The room was musty and dark, and just as frozen in time as the rest of the building. But it was a motel room nonetheless-bathroom, chair, TV-and queen-size bed.

What more did you need?

“I have to admit,” Kaia began, “it looks-aaah! What the hell was that?” She squealed and threw her arms around Adam as a grayish white streak raced across the floor and disappeared into the far wall.

“Did you see that?” she asked between rapid, panicked breaths.

“It’s just a mouse,” he assured her. “No big deal.”

“It practically ran over my foot!” Her arms still around him, she squeezed tighter.

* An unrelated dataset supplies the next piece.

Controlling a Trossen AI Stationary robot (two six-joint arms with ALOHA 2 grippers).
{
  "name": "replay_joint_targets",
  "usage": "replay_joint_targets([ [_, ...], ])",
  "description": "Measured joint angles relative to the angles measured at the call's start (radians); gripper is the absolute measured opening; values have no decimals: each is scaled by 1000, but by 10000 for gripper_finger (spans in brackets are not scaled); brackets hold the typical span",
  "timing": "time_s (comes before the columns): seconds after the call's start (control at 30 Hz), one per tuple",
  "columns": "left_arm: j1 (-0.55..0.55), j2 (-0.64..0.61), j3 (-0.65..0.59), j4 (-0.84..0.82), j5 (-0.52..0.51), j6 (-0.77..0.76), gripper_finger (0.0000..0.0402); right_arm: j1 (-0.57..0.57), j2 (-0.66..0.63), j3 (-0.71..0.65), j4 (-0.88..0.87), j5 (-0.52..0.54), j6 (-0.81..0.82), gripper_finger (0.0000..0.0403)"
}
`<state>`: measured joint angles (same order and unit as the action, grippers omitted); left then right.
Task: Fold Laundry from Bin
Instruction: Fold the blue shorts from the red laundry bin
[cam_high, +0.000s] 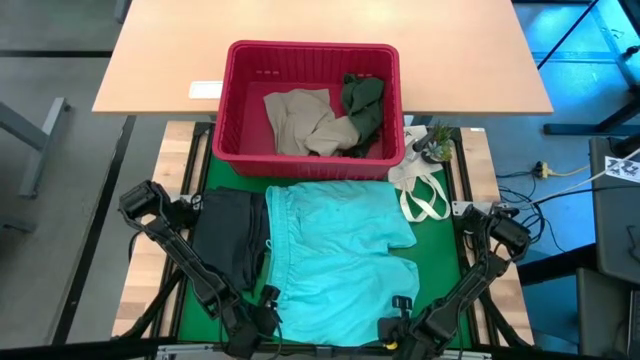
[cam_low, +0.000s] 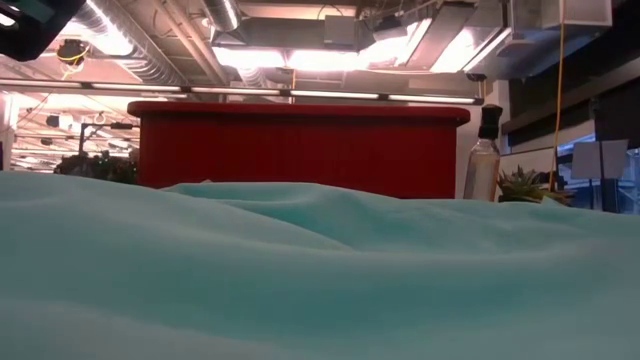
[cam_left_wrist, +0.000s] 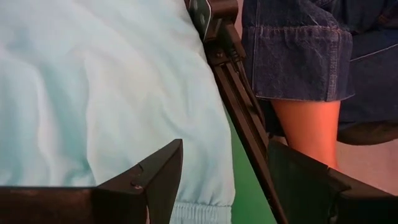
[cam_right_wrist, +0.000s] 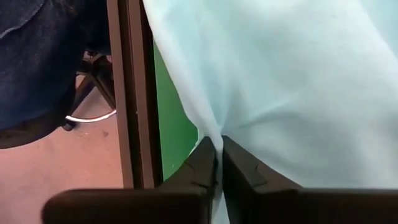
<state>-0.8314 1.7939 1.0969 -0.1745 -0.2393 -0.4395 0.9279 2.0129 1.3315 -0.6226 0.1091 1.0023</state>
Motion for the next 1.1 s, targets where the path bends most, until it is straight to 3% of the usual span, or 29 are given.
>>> replay_joint_targets([
  [0.27, -13, 0, 1, -12, 40, 5, 226, 2, 4, 114, -166, 67, -16, 10],
  [0.7, -29, 4, 1, -124, -39, 7, 226, 1, 2, 115, -164, 73, -12, 4],
  [1.1, -38, 101, 2, -127, -46, 7, 222, 1, 1, 116, -164, 82, -9, 2],
])
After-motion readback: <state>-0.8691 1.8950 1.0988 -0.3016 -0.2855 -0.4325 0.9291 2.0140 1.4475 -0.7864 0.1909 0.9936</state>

“Hey, it’s okay. It’s gone now.” He rubbed her back for a moment until her chest stopped heaving and her muscles unclenched. “It’s okay now,” he repeated. She closed her eyes and slumped against him, leaning her head against his chest. He stared at the wall over her shoulder, trying to focus on the complicated pattern of flowered diamonds, on the large spiderweb dangling from the upper right-hand corner of the ceiling, on the critique his swim coach had given him yesterday after a subpar performance in the butterfly heat. On anything but the body quivering in his arms.

Kaia looked up at him, his face only inches from hers.

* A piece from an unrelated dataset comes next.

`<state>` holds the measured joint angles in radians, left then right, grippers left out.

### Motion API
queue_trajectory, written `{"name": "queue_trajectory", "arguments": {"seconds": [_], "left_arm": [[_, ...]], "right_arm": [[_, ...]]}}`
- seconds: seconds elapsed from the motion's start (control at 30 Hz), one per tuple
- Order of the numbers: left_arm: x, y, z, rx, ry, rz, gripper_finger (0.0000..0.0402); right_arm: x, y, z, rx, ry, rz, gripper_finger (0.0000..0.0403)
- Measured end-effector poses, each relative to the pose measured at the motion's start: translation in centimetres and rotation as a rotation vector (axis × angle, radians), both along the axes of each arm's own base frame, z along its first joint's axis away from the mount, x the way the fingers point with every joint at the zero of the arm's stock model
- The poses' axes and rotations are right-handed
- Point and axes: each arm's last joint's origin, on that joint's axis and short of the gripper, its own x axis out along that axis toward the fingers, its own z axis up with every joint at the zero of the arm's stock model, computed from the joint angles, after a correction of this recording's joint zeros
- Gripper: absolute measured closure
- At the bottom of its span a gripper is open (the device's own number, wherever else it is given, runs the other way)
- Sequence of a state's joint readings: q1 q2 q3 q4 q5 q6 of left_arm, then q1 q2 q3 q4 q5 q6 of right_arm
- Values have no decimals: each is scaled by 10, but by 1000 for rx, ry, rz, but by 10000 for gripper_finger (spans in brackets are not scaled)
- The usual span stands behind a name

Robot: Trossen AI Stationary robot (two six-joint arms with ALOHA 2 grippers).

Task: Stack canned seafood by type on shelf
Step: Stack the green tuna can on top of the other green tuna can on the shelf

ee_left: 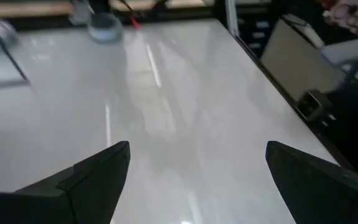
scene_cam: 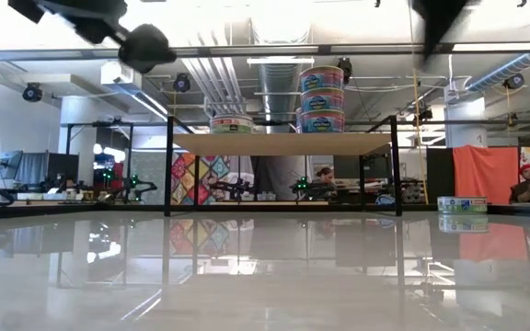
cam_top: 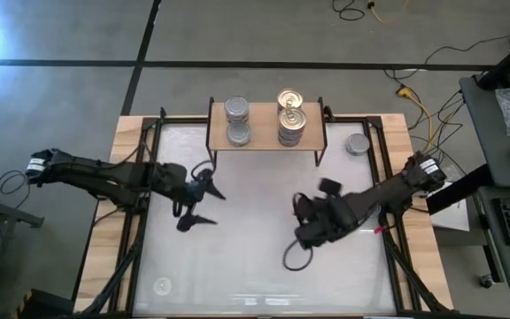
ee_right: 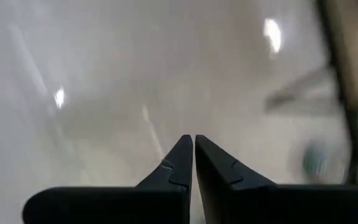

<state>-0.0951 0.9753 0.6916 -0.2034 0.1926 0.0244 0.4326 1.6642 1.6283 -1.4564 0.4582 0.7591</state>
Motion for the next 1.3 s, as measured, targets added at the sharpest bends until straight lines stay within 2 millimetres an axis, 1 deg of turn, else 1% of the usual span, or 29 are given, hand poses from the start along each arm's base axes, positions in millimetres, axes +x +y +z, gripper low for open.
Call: {"name": "queue_trajectory", "arguments": {"seconds": [0.1,0.17,0.27,0.37,0.47,0.57,0.63,0.83,1.0,1.13,1.23,1.3], "left_arm": [[-2,-7,-14,-46,26,-8,42],[-3,-10,-23,-71,26,-7,42],[-3,-11,-34,-92,26,19,42],[-3,-9,-43,-90,52,74,42],[-3,-8,-49,-76,67,115,42],[-1,-7,-55,-50,83,158,42],[0,-6,-57,-36,88,181,42],[7,-4,-56,7,69,262,42],[10,-4,-58,15,69,287,42],[10,-4,-59,14,70,288,42],[10,-4,-59,15,73,288,42],[10,-4,-60,15,76,288,42]], "right_arm": [[-19,3,-31,33,154,-132,390],[-30,0,-52,43,269,-185,390],[-49,-10,-85,22,437,-252,390],[-71,-26,-112,-1,615,-335,390],[-88,-42,-132,3,725,-408,390],[-101,-55,-146,0,811,-463,390],[-106,-61,-152,8,827,-488,390],[-104,-69,-171,101,749,-464,390],[-102,-70,-172,118,727,-461,391],[-84,-65,-163,160,643,-443,391],[-62,-58,-152,223,526,-402,391],[-43,-51,-140,273,422,-331,390]]}}
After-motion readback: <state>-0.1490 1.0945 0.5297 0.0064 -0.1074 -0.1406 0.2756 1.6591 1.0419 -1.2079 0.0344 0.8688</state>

“Good thing you were here,” she said softly. “I’m terrified of mice-but with you here, somehow I feel so safe.”

Adam blushed and mumbled something incomprehensible.

“It’s funny,” Kaia said, leaning closer and tightening her grip. “I’ve only known you for a few weeks, but I just feel so close to you. Sometimes I think…” Her voice faded away, and then she tipped her face toward him and closed the narrow gap between them, pressing her lips to his.

For a moment he responded, pressing his body to hers, pulling her tight, his lips opening slightly, his tongue gently running along her lower lip, tasting her-

And then he pushed her away.

“What are you doing?” he asked harshly.